» WHAT IS EXPECTED
For every line in the data below that contains "finger", copy the line.

*** Opening AVAILABLE RECORDS ***

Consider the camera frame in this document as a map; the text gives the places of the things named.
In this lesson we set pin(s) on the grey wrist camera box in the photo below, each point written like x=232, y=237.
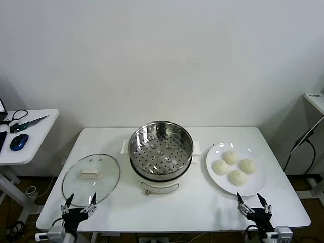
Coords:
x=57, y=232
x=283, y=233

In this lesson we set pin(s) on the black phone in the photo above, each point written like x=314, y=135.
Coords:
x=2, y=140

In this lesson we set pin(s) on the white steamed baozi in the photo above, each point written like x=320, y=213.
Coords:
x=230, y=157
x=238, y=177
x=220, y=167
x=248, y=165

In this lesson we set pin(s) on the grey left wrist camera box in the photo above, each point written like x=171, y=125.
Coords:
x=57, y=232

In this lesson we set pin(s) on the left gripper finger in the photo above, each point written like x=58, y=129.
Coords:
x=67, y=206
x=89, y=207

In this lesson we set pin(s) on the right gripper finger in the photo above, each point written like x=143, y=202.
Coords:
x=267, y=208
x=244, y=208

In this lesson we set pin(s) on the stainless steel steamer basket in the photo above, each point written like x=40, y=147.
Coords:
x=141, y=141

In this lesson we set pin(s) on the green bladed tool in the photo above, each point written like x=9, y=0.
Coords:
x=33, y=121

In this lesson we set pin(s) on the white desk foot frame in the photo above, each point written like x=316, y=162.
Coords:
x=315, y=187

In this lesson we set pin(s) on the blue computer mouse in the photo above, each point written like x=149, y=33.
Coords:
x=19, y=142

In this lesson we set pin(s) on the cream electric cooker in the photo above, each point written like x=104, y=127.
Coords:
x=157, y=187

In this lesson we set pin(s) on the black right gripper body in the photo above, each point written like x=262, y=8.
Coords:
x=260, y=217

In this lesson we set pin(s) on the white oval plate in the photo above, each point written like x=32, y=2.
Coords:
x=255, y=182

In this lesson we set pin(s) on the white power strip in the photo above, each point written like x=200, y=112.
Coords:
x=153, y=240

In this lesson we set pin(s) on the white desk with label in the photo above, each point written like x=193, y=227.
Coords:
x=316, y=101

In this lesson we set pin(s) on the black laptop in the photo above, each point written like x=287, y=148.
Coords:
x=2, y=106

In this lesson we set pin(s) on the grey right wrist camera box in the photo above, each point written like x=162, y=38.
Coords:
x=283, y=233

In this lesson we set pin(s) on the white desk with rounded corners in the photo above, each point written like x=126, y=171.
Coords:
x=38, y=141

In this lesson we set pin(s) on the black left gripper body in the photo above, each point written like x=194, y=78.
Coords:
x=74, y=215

*** Closing AVAILABLE RECORDS ***

» RESPONSE FOR THIS EXERCISE
In this lesson we set pin(s) on the left gripper finger in the photo above, each point written like x=58, y=129.
In this lesson we set pin(s) on the right gripper finger in the photo above, each point written like x=143, y=202.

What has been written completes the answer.